Task goal: Please report each line of the data below that contains "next".

=== Data shown ===

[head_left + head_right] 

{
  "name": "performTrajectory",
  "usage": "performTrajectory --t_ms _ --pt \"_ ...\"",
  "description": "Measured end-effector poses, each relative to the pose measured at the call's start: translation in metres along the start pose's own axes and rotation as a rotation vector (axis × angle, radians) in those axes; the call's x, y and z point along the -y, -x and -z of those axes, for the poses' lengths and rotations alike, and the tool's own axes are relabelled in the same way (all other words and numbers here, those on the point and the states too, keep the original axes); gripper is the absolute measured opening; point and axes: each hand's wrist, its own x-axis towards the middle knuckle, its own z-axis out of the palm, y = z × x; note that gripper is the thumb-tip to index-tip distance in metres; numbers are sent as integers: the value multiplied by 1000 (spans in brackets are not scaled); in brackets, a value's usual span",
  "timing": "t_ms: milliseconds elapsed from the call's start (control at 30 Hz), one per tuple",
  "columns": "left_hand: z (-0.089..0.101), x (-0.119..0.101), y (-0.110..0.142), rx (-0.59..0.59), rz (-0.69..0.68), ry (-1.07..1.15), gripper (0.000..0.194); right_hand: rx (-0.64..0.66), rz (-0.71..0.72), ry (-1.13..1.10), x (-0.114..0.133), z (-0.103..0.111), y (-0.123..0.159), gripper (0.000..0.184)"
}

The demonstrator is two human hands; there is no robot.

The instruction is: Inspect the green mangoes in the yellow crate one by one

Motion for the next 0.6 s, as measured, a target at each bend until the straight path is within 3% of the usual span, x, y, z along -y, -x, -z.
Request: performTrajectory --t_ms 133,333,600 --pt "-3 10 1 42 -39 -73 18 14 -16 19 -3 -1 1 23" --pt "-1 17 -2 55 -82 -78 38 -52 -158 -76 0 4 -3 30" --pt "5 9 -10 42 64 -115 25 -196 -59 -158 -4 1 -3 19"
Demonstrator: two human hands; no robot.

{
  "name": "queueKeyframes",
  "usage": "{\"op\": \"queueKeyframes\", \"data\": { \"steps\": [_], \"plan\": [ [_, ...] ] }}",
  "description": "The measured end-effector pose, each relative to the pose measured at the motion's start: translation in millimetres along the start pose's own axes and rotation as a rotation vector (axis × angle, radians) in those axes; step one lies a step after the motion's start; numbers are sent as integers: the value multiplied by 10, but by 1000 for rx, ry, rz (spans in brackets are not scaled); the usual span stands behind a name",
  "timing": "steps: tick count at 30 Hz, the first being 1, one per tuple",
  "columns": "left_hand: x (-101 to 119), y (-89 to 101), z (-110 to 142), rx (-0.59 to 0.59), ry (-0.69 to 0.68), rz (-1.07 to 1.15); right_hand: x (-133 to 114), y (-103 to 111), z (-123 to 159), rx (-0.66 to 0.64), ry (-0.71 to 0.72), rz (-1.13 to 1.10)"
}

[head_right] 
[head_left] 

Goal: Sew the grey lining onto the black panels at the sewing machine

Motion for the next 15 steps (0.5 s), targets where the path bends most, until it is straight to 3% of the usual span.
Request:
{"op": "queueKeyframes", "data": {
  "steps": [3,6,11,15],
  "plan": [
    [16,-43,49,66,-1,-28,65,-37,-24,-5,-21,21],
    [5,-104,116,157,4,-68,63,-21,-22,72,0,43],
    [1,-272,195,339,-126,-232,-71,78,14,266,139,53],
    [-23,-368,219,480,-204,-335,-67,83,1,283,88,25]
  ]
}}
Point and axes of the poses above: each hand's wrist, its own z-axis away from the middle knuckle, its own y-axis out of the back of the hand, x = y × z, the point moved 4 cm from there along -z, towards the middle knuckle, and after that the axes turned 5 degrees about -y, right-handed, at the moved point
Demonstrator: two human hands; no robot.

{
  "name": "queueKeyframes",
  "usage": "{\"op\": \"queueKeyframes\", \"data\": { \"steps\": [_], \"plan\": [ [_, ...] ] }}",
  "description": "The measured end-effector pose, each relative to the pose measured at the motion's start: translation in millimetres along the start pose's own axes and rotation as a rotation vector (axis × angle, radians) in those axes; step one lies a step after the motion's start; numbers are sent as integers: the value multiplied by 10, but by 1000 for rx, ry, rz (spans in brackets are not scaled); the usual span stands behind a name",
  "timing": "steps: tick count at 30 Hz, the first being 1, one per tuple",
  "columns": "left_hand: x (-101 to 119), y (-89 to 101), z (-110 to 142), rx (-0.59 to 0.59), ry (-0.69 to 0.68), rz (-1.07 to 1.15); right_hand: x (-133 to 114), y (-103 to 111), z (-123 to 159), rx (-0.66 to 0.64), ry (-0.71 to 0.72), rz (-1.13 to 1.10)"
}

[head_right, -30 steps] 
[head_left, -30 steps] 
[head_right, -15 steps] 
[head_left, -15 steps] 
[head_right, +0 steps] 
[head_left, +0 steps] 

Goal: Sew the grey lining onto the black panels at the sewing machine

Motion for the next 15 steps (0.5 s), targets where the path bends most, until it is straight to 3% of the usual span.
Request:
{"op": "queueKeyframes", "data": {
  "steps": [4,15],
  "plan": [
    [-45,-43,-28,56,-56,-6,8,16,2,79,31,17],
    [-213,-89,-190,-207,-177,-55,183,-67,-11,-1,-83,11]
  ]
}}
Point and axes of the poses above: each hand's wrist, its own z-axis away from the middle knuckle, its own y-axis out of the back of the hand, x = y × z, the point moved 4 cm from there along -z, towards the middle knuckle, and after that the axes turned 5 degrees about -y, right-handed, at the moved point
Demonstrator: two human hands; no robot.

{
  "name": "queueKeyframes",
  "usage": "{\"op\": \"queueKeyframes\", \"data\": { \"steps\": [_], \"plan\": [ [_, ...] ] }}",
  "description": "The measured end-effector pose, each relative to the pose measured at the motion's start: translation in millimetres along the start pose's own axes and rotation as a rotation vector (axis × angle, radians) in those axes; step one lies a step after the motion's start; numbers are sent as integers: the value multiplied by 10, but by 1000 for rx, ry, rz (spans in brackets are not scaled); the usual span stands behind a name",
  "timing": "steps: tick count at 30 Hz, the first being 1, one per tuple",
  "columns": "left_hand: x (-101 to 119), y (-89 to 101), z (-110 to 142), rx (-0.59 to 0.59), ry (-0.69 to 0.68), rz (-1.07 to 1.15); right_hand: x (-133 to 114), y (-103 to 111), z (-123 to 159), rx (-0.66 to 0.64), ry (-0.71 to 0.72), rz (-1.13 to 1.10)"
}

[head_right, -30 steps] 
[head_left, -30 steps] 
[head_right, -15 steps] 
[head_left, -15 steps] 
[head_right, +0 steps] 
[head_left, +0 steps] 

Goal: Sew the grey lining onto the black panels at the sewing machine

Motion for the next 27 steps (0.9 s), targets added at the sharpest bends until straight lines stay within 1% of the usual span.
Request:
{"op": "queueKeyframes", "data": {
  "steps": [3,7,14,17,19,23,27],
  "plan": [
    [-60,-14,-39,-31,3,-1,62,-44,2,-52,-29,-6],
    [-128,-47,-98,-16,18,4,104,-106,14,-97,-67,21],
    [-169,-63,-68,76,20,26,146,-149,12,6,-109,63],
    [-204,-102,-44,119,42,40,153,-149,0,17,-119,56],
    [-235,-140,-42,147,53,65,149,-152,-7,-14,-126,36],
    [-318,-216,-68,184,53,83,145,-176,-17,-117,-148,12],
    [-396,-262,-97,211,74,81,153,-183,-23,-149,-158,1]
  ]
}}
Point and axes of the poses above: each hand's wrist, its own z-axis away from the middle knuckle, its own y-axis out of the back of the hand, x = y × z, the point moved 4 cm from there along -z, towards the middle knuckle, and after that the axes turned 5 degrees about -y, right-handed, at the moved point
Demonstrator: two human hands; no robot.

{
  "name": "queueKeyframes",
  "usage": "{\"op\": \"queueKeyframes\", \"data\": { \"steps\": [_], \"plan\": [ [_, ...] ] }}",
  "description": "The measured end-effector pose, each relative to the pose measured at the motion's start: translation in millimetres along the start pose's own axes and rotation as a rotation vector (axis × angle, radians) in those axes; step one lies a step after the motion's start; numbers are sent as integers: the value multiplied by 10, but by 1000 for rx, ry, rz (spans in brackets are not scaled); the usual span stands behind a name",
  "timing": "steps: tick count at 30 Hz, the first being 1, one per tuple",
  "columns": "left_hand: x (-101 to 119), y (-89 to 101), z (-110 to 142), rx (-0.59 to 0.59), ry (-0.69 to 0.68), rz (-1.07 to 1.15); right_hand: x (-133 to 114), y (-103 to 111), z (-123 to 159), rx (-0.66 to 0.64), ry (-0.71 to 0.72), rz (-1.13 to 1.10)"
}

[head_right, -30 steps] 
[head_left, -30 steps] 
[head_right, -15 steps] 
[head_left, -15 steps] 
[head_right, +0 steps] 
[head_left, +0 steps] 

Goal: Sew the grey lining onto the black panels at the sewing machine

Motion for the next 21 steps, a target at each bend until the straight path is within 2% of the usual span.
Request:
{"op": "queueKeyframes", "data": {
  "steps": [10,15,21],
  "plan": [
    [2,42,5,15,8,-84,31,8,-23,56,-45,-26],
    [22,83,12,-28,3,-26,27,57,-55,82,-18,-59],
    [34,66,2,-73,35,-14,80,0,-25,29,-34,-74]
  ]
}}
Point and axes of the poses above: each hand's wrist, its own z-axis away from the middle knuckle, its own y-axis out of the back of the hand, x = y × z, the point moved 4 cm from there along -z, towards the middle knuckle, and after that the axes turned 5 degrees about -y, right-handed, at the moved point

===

Expected answer:
Motion for the next 0.6 s, as measured, a target at each bend until the straight path is within 3% of the usual span, x, y, z along -y, -x, -z.
Motion for the next 15 steps (0.5 s), targets where the path bends most, until it is straight to 3% of the usual span.
Motion for the next 15 steps (0.5 s), targets where the path bends most, until it is straight to 3% of the usual span.
Motion for the next 27 steps (0.9 s), targets added at the sharpest bends until straight lines stay within 1% of the usual span.
Motion for the next 21 steps, a target at each bend until the straight path is within 2% of the usual span.

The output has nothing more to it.